> _The task_
The entries are to be duplicated exactly, with nothing left out.

> _Source material_
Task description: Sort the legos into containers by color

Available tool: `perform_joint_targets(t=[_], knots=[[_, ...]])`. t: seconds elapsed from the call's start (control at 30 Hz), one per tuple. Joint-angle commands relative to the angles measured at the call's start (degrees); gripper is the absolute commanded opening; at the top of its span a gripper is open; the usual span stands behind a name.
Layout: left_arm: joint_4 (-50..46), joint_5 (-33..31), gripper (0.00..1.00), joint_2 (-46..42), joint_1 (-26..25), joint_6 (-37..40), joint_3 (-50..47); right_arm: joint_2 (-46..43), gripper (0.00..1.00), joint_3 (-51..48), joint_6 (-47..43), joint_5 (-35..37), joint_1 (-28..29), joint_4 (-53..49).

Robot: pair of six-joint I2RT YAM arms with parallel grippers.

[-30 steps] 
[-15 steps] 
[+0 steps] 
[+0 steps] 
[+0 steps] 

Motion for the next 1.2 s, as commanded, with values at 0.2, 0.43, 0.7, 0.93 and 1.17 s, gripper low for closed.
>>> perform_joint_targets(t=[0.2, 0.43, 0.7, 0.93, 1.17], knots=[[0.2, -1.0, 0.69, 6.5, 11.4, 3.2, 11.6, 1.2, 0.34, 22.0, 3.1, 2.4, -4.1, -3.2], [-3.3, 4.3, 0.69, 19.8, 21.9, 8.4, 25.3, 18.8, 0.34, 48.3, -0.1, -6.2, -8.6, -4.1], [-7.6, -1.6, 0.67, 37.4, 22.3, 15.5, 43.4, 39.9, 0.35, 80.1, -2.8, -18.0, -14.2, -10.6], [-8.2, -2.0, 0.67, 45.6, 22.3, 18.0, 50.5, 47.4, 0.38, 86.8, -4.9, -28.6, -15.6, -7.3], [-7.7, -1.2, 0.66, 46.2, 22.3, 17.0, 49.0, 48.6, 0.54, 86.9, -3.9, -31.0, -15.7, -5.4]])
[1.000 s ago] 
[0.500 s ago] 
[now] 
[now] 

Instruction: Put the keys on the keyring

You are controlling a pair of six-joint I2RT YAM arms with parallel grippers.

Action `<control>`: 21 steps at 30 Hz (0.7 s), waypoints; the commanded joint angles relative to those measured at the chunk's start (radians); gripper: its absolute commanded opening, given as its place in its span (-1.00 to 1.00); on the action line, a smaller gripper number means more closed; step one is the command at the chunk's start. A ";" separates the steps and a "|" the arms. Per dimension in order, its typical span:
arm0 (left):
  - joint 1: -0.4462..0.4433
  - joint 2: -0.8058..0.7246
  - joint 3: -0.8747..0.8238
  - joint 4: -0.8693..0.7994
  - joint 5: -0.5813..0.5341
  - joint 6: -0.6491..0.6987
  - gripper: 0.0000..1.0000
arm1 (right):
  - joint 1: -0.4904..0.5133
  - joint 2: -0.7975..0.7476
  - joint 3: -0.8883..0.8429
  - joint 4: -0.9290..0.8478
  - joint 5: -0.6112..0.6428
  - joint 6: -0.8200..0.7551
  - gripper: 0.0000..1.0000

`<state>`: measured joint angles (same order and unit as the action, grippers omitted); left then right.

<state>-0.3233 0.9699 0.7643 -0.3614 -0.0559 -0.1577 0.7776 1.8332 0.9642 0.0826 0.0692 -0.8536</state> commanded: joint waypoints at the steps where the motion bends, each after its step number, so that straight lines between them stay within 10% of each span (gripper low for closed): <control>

> _Completed exercise_
Task description: Sort the legos into containers by color

Available tool: `perform_joint_targets(t=[_], knots=[[_, ...]])`. t: seconds elapsed from the call's start (control at 30 Hz), one per tuple. Joint-angle commands relative to the angles measured at the call's start (degrees); gripper is the absolute commanded opening; at the top of its span a gripper is open; the usual span stands behind a name.
Layout: left_arm: joint_4 (-50..46), joint_5 (-33..31), gripper (0.00..1.00), joint_2 (-46..42), joint_1 (-26..25), joint_6 (-37..40), joint_3 (-50..47); right_arm: joint_2 (-46..43), gripper (0.00..1.00), joint_3 (-51..48), joint_6 (-47..43), joint_5 (-35..37), joint_1 (-28..29), joint_4 (-53..49).

Robot: pair of six-joint I2RT YAM arms with parallel grippers.

[-30 steps] 
[-15 steps] 
[+0 steps] 
[+0 steps] 
[+0 steps] 

Motion for the next 1.2 s, as commanded, with values at 0.2, 0.43, 0.7, 0.93 and 1.17 s, gripper low for closed.
>>> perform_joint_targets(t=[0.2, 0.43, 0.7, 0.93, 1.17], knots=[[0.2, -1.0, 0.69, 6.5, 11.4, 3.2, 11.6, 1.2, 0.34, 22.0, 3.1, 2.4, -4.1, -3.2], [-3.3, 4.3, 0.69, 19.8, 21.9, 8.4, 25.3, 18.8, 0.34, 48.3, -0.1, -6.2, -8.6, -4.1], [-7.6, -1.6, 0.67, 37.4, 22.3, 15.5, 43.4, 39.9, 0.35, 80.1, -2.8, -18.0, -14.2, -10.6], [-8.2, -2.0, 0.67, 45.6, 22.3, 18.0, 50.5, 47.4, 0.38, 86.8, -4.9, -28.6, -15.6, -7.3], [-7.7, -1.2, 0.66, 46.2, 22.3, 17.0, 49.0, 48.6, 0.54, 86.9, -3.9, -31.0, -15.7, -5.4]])
[1.000 s ago] 
[0.500 s ago] 
[now] 
[now] 

Instruction: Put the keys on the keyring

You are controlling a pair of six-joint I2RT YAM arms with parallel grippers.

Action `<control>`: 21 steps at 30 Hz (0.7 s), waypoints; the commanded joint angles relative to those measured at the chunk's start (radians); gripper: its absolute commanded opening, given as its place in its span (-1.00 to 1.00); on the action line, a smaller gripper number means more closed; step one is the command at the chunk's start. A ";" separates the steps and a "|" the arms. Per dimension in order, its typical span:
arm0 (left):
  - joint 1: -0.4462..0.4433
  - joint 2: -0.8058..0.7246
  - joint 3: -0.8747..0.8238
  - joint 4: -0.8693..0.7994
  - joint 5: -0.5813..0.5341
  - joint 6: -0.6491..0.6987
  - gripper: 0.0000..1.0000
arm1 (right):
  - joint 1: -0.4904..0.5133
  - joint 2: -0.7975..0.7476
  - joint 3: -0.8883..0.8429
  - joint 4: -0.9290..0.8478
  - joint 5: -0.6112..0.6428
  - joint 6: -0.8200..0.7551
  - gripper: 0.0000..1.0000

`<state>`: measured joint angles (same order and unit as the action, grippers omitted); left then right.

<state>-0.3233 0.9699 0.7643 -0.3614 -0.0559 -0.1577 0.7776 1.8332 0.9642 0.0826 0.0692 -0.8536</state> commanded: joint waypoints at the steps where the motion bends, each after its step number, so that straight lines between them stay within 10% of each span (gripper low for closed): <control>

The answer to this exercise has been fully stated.